CONTRATAPA
› Por Lucrecia Mirad
Permanezco sentada en la misma silla en la que estaba cuando me gritabas que todo había terminado. Cuando te fuiste; y al cerrar la puerta me dejaste sola con el olor de tu perfume evanesciéndose en el aire, lentamente, como un adiós anexo.
Sola y quieta; frente a esta mesa en la que cenábamos cada día de cada semana. Solo atino a desplomarme sobre ella, con los brazos estirados, como si fuera una cruz de cementerio. Y a llorar cuatro lágrimas frías y mezquinas como fueron nuestros últimos días juntos.
Cierro los ojos sin dormir, para aplacar la soledad del paisaje de esta casa sin vos. Imagino mañana, volviendo, después de trabajar y chocarme con tu ausencia.
Mi cuerpo se aplasta todavía más sobre la mesa.
Mis parpados se aprietan, como si la presión pudiese alejarte de mi mente y de mi alma. Los abro en un pestañeo lento y pesado. Tengo una visión horizontal de la tabla de la mesa. Tan próxima, que mis pestañas rozan la madera. Mi dolor se distrae en los detalles. Está sucia de miguitas y restos de comida.
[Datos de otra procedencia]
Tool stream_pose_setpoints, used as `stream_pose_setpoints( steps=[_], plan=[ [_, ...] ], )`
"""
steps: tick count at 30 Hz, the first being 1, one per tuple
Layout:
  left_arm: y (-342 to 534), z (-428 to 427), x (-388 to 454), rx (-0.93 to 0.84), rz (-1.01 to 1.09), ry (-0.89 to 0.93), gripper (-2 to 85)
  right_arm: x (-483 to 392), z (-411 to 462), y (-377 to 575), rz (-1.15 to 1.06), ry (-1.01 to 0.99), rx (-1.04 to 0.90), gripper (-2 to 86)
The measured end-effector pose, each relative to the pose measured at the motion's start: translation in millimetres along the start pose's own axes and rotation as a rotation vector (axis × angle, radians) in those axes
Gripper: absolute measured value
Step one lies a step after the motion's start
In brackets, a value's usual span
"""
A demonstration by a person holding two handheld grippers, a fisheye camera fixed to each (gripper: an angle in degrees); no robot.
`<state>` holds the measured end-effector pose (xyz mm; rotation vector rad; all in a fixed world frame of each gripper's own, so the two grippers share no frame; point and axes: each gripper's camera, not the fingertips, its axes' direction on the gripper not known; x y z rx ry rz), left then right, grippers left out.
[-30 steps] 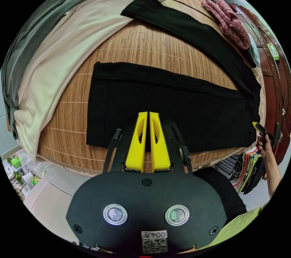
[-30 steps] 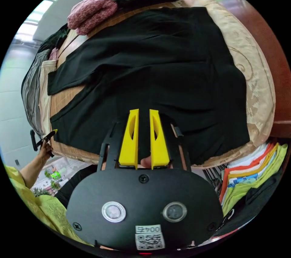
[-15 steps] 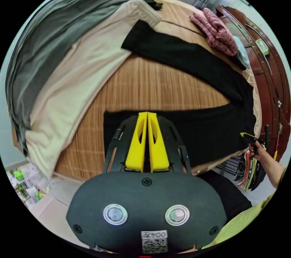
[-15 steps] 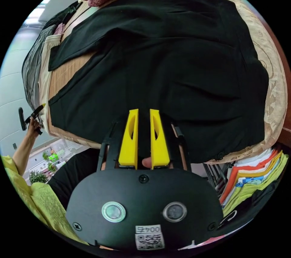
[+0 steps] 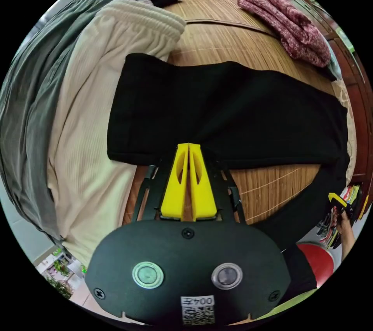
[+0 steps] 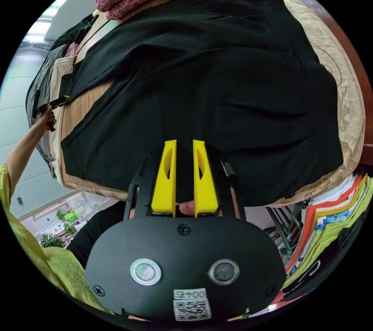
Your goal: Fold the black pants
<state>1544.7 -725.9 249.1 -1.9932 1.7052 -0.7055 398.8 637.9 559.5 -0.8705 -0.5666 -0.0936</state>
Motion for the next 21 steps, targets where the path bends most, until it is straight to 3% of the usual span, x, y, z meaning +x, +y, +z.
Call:
stream_pose_setpoints(
  steps=[3,7,10,21],
  plan=[
    [23,-8,-17,0.019,-0.065,0.024,0.0,0,-11,-2,0.004,-0.049,-0.013,9.0],
    [36,-43,-18,0.121,-0.126,-0.044,0.0,12,-68,-15,0.036,-0.054,0.226,9.5],
    [33,-57,11,0.182,-0.079,-0.008,0.0,27,-98,-49,0.057,-0.003,0.284,8.8],
    [6,-22,103,0.089,-0.028,-0.070,0.0,58,-121,-212,0.026,0.143,0.309,8.1]
  ],
)
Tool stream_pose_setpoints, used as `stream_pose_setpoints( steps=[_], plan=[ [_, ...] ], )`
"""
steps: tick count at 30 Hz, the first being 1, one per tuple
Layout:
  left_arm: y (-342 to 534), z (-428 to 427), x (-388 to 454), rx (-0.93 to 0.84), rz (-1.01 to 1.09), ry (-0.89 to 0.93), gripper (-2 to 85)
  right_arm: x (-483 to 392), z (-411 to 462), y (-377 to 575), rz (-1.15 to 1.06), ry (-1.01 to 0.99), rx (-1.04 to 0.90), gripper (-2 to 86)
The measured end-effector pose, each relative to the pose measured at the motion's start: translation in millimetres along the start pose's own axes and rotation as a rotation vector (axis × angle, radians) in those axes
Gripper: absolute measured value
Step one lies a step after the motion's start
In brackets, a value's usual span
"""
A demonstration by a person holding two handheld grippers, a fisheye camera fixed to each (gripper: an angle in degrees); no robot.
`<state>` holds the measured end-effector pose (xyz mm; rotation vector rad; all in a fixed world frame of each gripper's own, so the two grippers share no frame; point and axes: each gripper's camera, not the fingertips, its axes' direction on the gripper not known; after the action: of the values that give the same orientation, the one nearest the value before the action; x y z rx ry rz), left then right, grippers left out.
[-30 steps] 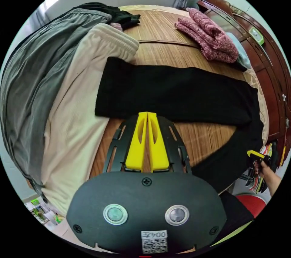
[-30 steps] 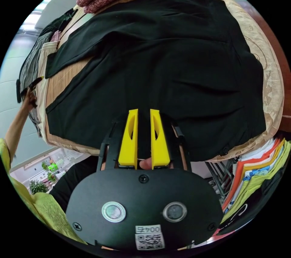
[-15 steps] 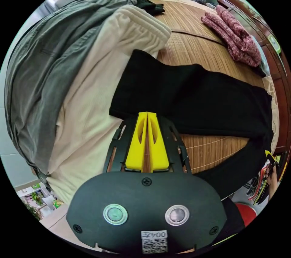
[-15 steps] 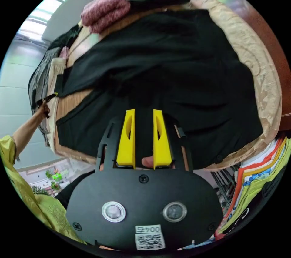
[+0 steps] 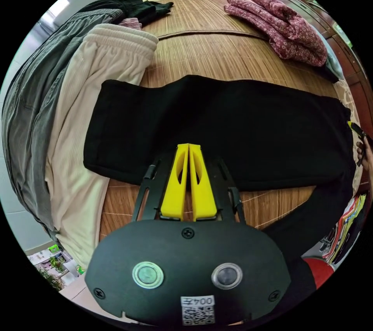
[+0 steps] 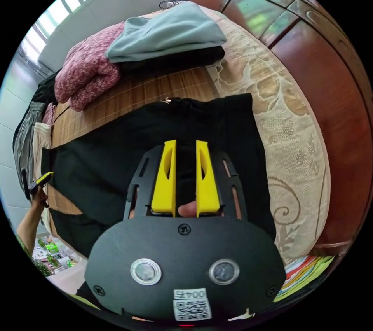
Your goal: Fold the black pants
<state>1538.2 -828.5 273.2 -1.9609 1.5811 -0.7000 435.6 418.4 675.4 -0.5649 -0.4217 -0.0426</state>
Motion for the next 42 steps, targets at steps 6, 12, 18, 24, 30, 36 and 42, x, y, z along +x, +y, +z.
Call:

Hay polvo.
Y una araña.
No me sobresalto. No hay sangre en mi cuerpo que me haga reaccionar. Estoy inerte. Con un resto de curiosidad me pregunto cuánto hará que es mi compañera sobre este territorio y si habrá sido testigo mudo de mi infierno.
Pestañeo, aclaro mi mirada, viene hacia mí, cautelosa y osada a la vez. Estamos las dos sobre la tabla de la mesa, mezcla extraña de único universo y patético ringside.
Respiro profundo, desahuciada. El aire que entra a mis pulmones trae aun resabios de tu olor, de tu perfume, que agrega más dolor a mis dolores. Estoy quieta, paralizada por el duelo de tu ausencia. Mi cuerpo muerto y una araña viva, frente a frente, sobre una estúpida mesa en una estúpida noche.
La veo trepar, prudente, por la curva de mi muñeca. Se desplaza, lenta y torpe, enredada en el vello de mi brazo. Algo la detiene. Quizá la tibieza del cuerpo le hace encender sus instintos de alerta. Quizá no estoy tan muerta como yo misma quisiera.
Quizá mi piel huela a desconfianza.
Mi cuerpo se crispa por un ardor rabioso que turba mis acciones. Siento un poderoso torbellino interno, una vorágine de indignación, tristeza, soledad y abandono que me lleva al odio.
No tendría que haberte concedido el honor de ese portazo. Tendría que haberte echado mucho antes. Seguramente, si hubiera tenido el valor de hacerlo. Si no me hubiese ahogado en tu perfume.
Obedeciendo algún instinto sin razón, mi mano se alza soberana, y cae pesadamente sobre el brazo. Sólo un ruido sordo delata el movimiento de caída. Aplasto a la araña de un palmazo.
Siento un pinchazo leve y un ardor molesto.
Ambas quedamos tiesas, inertes y solas, mientras que tu perfume, en retirada, deja entre nosotras, un repentino olor a muerte.